* Problem requirements
Reproduce the closing run of lines below verbatim, from the line that contains "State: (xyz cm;" up to and including the final line.

* Dataset section
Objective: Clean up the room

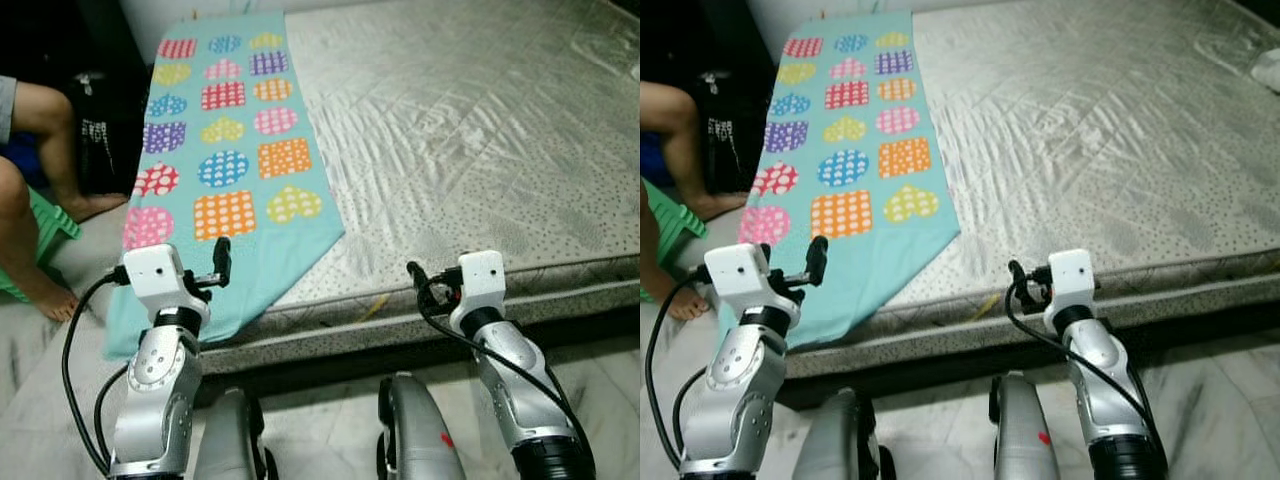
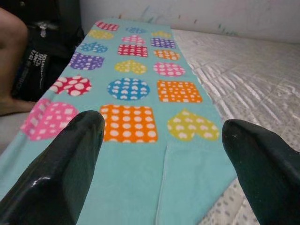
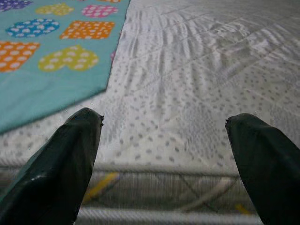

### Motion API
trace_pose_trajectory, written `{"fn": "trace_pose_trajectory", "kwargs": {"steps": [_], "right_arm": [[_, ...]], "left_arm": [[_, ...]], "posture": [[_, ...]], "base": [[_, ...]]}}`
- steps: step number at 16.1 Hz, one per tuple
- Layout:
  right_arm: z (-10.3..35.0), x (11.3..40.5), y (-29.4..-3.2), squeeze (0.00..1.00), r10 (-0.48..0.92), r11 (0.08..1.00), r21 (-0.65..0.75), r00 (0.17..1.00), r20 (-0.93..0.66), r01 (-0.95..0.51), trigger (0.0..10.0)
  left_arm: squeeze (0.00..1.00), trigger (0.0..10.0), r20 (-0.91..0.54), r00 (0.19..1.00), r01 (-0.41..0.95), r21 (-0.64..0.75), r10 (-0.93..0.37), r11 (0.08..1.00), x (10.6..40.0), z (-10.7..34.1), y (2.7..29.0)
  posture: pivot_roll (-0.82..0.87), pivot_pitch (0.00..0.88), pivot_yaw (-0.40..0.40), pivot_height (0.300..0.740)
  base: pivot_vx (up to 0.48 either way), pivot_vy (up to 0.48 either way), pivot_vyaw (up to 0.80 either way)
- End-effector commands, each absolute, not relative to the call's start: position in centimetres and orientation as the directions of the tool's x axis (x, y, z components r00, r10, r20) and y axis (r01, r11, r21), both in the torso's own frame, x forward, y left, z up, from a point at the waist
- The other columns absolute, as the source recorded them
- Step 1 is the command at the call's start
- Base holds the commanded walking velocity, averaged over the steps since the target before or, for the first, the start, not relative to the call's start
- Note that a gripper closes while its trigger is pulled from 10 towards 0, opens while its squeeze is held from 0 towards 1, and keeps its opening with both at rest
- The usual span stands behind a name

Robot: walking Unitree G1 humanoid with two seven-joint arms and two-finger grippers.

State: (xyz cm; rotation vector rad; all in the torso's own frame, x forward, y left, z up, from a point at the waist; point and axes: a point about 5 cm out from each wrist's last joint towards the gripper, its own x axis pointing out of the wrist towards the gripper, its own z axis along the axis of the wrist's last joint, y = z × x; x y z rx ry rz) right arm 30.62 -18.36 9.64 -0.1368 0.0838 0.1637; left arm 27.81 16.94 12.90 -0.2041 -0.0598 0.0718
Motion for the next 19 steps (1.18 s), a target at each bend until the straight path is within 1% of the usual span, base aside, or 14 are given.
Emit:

* Expected output
State: (xyz cm; rotation vector rad; all in the torso's own frame, x forward, y left, z up, from a point at the waist; point and axes: a point about 5 cm out from each wrist's last joint towards the gripper, its own x axis pointing out of the wrist towards the gripper, its own z axis along the axis of the wrist's last joint, y = z × x; x y z rx ry rz) right arm 30.62 -18.36 9.64 -0.1368 0.0838 0.1637; left arm 27.81 16.94 12.90 -0.2041 -0.0598 0.0718
Motion for the next 19 steps (1.18 s), a target at each bend until the straight path is within 1% of the usual span, base aside, or 14 are given.
Emit:

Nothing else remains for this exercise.